What do the lines from the top of the data through the line with "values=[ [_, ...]" say? Quote them exactly and include both ends.
(SOURCE MATERIAL begins)
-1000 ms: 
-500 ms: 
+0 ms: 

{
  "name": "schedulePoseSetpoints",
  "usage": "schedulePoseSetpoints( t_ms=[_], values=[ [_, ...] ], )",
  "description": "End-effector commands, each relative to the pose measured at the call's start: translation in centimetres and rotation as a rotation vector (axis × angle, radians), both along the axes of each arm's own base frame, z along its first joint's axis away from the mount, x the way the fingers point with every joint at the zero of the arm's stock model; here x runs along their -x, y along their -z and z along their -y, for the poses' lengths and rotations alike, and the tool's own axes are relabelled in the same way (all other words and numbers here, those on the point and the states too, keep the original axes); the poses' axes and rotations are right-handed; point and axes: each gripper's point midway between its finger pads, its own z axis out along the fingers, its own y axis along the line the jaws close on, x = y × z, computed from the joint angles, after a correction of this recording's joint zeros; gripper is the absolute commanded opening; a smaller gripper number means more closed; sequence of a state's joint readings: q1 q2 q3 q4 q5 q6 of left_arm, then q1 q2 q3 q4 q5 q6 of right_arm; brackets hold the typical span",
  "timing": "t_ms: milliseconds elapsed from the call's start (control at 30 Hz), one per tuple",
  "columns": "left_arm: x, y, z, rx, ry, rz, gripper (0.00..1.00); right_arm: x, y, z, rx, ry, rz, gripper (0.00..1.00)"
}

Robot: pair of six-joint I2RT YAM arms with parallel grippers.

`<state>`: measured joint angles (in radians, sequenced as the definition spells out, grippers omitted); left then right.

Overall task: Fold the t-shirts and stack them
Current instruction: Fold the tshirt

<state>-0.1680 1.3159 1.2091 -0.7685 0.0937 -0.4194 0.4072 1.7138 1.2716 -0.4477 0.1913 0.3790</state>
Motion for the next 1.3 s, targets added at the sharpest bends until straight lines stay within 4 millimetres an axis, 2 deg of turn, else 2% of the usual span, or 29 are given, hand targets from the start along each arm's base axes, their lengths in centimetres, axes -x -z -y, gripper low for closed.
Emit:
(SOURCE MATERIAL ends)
• **WRITTEN RESPONSE**:
-1000 ms: 
-500 ms: 
+0 ms: 

{
  "name": "schedulePoseSetpoints",
  "usage": "schedulePoseSetpoints( t_ms=[_], values=[ [_, ...] ], )",

Nothing else remains to be done for this exercise.